### TASK PROMPT
Pick each line containing "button" out of the records.

== DATA TO PROCESS ==

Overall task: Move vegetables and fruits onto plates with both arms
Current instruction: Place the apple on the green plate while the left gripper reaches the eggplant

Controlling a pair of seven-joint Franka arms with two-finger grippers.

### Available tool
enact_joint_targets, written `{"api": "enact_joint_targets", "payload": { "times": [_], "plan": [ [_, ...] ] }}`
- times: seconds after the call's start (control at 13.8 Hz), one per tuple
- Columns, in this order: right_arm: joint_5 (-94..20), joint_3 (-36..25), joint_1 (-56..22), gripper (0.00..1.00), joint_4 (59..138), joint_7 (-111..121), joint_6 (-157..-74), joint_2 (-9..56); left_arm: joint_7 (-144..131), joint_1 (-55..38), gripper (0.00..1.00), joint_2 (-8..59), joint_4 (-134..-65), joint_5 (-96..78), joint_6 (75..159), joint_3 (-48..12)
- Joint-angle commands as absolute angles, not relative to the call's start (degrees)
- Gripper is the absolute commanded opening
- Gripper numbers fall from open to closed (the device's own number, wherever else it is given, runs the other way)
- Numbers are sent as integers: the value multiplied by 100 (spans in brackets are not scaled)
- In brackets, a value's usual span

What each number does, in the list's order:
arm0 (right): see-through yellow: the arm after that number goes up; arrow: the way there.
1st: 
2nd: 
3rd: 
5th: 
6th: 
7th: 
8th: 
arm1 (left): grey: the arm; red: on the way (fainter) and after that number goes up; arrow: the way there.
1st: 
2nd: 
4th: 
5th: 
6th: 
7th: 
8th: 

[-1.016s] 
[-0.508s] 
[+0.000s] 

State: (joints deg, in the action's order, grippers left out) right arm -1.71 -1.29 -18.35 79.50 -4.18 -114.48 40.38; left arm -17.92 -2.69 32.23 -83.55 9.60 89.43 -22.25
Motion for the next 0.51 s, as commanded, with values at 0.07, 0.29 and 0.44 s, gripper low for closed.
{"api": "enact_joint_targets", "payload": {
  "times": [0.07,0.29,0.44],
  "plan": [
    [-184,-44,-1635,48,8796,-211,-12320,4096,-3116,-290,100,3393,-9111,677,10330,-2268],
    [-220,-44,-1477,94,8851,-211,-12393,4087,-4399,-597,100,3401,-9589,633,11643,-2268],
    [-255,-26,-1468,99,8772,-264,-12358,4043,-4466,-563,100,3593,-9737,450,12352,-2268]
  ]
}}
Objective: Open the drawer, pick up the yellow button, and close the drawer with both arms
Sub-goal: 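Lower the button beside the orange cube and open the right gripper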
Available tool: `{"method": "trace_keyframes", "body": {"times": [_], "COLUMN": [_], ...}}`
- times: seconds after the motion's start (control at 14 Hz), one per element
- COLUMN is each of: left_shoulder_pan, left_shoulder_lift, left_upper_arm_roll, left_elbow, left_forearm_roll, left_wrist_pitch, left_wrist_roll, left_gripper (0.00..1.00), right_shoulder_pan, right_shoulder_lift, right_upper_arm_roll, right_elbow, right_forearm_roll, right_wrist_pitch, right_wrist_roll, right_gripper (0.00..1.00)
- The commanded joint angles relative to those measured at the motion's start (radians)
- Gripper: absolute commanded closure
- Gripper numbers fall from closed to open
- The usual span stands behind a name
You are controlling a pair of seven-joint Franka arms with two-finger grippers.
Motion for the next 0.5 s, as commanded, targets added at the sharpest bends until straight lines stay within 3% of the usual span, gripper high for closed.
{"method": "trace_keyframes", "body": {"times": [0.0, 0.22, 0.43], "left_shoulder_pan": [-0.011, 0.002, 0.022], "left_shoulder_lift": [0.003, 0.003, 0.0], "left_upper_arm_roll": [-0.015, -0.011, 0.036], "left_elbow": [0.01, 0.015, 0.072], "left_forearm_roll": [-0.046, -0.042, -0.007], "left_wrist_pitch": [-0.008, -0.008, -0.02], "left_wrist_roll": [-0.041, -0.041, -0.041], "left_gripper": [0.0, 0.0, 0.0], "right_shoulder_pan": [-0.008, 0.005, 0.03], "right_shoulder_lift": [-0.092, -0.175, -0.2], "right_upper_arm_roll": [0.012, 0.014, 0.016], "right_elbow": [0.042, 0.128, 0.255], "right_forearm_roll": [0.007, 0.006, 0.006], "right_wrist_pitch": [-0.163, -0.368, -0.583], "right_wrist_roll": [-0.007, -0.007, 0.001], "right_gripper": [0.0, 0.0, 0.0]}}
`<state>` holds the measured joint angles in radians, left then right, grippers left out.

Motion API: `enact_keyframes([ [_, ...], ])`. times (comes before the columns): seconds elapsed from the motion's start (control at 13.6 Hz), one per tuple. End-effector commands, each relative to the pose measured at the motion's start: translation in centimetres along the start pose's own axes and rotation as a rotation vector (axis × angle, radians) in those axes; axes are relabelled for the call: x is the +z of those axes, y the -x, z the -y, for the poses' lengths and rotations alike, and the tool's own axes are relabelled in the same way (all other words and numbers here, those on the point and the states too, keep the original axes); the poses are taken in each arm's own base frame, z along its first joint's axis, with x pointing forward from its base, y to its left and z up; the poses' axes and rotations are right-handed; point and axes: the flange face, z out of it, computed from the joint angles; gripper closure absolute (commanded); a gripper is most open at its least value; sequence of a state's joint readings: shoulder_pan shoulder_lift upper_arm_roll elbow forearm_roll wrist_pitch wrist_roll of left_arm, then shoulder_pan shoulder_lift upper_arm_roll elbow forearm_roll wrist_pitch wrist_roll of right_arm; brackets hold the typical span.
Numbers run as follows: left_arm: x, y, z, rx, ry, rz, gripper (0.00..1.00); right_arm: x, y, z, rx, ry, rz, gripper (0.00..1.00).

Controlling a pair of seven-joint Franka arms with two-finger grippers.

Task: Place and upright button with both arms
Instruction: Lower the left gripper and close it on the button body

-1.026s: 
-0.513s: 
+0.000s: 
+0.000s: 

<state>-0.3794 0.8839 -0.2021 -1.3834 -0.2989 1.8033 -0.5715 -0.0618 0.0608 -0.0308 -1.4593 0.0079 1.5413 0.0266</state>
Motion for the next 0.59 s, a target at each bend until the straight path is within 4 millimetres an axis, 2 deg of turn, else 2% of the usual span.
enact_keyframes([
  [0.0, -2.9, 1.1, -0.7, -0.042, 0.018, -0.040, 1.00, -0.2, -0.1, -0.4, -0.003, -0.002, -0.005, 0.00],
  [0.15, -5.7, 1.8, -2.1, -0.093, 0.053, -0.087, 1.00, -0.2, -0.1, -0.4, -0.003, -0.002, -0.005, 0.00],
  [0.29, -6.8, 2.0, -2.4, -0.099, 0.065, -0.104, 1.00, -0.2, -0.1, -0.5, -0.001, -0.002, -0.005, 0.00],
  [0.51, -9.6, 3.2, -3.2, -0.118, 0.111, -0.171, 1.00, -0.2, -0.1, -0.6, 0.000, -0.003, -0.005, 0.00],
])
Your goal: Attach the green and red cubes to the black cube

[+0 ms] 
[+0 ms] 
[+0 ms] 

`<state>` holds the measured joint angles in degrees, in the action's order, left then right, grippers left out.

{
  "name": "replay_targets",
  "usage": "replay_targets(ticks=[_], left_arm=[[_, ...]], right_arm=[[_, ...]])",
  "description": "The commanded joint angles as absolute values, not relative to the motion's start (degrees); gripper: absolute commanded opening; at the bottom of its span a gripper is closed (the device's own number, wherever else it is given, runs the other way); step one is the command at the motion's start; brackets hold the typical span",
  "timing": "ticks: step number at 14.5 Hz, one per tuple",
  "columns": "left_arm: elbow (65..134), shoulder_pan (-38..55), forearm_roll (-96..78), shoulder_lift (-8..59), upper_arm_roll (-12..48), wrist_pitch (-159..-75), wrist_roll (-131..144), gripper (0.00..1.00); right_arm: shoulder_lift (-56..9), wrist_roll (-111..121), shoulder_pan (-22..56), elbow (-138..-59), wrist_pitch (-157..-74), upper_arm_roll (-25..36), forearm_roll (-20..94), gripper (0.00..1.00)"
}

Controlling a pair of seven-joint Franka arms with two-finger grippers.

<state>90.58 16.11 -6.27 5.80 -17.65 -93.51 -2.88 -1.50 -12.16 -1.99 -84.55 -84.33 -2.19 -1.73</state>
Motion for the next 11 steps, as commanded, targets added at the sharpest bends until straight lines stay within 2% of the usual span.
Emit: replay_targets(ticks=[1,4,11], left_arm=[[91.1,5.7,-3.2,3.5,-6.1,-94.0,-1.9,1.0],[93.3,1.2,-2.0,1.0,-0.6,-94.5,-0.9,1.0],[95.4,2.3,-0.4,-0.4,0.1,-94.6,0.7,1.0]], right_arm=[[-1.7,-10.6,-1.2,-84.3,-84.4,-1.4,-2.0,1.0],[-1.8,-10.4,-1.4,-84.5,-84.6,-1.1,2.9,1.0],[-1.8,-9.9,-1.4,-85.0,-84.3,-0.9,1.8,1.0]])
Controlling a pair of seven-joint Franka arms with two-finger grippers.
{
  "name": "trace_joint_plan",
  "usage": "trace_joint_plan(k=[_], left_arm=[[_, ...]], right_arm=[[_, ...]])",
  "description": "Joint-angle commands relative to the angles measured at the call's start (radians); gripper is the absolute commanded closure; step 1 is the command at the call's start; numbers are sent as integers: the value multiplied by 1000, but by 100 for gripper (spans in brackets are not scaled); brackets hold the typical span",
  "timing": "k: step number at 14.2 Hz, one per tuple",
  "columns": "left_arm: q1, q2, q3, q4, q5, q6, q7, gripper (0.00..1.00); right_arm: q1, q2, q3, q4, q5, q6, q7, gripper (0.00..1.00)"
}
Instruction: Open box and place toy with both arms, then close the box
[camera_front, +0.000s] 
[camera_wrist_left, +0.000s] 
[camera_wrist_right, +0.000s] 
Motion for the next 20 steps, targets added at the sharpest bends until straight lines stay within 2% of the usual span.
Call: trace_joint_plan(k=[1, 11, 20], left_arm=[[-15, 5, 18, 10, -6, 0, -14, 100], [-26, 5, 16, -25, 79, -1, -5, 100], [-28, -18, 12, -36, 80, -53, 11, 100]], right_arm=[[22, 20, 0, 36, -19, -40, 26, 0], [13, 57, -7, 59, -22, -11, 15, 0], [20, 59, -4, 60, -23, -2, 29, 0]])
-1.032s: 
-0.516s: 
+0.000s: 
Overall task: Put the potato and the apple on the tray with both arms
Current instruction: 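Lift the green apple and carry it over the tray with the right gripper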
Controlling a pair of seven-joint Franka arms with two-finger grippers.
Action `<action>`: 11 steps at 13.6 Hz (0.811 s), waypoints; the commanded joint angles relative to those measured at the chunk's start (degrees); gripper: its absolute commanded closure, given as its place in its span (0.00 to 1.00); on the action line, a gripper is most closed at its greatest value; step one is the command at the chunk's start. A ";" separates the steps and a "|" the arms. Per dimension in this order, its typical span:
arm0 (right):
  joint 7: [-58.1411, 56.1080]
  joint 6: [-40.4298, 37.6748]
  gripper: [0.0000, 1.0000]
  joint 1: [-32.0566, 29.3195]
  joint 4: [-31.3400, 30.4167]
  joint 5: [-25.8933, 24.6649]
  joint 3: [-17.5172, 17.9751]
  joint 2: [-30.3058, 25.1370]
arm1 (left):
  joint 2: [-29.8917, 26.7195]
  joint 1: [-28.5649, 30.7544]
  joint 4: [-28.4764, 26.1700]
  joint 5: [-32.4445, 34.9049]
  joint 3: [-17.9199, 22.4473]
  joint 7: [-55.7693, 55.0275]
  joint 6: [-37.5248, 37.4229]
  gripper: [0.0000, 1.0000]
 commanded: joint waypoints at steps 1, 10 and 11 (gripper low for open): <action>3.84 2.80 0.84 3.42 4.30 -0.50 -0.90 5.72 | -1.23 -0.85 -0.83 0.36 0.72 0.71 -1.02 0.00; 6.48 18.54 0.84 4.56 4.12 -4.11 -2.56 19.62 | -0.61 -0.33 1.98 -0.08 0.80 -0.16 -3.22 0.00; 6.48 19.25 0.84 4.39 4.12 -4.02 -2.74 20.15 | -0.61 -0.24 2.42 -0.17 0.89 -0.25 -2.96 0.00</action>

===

### WRITTEN ANSWER
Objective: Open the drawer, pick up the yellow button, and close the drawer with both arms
Sub-goal: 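Lower the button beside the orange cube and open the right gripper
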Task: Place and upright button with both arms
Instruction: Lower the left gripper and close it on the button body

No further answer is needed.